A. Maurois, Climats,1928, p. 94. 3. Six cents ans de blocus, d'embargos, de police, de rançons, de visites, d'abordages, de captures sur tous les océans du globe; des milliers de débarquements et de rembarquements, de rivières remontées, de forts réduits au silence, de passages forcés à la couleuvrine, d'arraisonnements à coups de canon, de victoires et de défaites navales, ...
P. Morand, Londres,1933, p. 323. 2. Choc accidentel de 2 navires (ou, p. ext., de 2 voitures ou avions) : 4. ... il s'adressait à une société anglaise, qui lui prenait pour la location de son yacht, pendant deux mois, cent mille francs. Il faut dire que dans un abordage, un bâtiment de cette société avait manqué de couler le bâtiment qu'Étienne venait de vendre à l'impératrice et que celui-ci avait fait condamner la société à quarante mille francs de dommages-intérêts!

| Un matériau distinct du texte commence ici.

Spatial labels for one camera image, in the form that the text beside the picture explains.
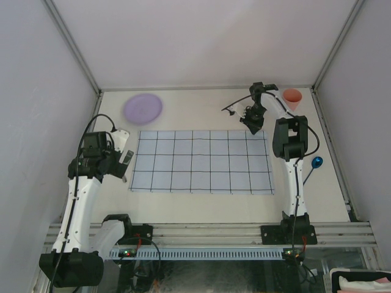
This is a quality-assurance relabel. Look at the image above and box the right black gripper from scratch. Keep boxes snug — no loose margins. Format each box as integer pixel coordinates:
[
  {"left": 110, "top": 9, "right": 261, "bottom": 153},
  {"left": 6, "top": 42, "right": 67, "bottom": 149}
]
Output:
[{"left": 240, "top": 104, "right": 267, "bottom": 134}]

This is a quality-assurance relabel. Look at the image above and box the blue checkered cloth placemat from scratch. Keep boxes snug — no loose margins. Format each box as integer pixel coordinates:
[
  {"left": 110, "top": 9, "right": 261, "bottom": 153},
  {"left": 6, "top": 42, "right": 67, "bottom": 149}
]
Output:
[{"left": 129, "top": 130, "right": 274, "bottom": 195}]

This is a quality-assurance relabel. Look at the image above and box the pink plastic cup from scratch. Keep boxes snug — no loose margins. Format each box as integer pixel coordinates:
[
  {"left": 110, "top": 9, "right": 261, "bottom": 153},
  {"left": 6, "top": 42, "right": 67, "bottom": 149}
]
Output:
[{"left": 282, "top": 89, "right": 302, "bottom": 112}]

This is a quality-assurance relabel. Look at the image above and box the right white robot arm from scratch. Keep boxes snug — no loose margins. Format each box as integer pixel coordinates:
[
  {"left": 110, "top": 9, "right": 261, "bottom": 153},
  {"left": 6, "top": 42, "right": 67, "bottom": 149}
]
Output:
[{"left": 240, "top": 82, "right": 310, "bottom": 245}]

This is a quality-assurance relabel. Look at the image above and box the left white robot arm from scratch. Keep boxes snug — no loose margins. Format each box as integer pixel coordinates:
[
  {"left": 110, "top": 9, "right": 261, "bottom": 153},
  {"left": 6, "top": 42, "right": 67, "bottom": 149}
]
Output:
[{"left": 39, "top": 129, "right": 134, "bottom": 292}]

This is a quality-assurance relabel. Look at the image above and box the purple plastic plate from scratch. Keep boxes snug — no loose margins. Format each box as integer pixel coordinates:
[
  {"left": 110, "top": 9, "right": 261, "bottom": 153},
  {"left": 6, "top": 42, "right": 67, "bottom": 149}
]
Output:
[{"left": 123, "top": 93, "right": 163, "bottom": 125}]

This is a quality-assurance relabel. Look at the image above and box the blue metallic spoon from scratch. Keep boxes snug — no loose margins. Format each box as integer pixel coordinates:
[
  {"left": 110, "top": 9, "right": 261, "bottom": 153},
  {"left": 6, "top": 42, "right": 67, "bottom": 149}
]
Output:
[{"left": 303, "top": 156, "right": 323, "bottom": 184}]

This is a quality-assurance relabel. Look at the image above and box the grey bin with cloths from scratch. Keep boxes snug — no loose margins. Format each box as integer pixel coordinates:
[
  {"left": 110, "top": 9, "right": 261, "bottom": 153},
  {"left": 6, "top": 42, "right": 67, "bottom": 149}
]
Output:
[{"left": 323, "top": 269, "right": 390, "bottom": 292}]

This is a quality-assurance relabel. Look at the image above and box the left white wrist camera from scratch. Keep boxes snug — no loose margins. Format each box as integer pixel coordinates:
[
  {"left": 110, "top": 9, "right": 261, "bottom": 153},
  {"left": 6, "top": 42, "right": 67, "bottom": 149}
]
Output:
[{"left": 111, "top": 129, "right": 130, "bottom": 153}]

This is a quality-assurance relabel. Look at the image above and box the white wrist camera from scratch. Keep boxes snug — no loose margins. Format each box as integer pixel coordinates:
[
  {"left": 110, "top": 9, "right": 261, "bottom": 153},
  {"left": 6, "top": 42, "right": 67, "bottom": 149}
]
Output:
[
  {"left": 111, "top": 129, "right": 130, "bottom": 153},
  {"left": 228, "top": 103, "right": 246, "bottom": 118}
]

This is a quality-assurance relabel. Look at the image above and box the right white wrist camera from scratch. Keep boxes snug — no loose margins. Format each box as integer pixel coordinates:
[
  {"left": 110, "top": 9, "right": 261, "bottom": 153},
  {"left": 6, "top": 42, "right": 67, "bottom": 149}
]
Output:
[{"left": 228, "top": 103, "right": 246, "bottom": 118}]

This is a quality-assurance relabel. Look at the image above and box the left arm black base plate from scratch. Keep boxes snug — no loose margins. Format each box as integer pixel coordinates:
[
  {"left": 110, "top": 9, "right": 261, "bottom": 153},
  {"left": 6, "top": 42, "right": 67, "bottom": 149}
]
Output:
[{"left": 117, "top": 224, "right": 153, "bottom": 245}]

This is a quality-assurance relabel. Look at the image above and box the blue slotted cable duct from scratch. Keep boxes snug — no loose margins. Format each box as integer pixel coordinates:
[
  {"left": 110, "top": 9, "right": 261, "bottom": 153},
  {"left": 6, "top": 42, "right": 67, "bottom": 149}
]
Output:
[{"left": 109, "top": 247, "right": 283, "bottom": 261}]

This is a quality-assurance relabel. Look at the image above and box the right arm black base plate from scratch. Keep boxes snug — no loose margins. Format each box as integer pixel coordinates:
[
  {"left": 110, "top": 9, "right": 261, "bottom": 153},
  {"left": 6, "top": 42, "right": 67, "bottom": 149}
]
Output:
[{"left": 260, "top": 225, "right": 318, "bottom": 245}]

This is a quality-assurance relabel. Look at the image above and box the aluminium front frame rail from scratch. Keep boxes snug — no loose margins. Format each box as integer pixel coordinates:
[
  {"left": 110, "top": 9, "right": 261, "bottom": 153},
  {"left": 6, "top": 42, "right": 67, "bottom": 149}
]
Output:
[{"left": 44, "top": 222, "right": 377, "bottom": 247}]

E. et J. de Goncourt, Journal,septembre 1893, p. 459. 5. Le risque d'abordage existe lorsque deux avions faisant route à la même altitude, les relèvements réciproques des deux avions ne changent pas... [Règlement sur la circulation aérienne.]
A.-B. Duval, L. Hebrard, Traité pratique de navigation aérienne,1928, p. 181. 6. Le code de commerce distingue l'abordage fortuit (cas de force majeure) et l'abordage fautif.
Gruss1952. 3. Arrivée d'un navire contre un quai ou un autre navire : 7. Un navire qui se range contre le quai d'un port vers lequel il arrive à l'aviron, ou contre un autre navire avec lequel il veut communiquer, fait un abordage, comme lorsqu'il va chercher la côte où il devra débarquer des hommes ou des marchandises.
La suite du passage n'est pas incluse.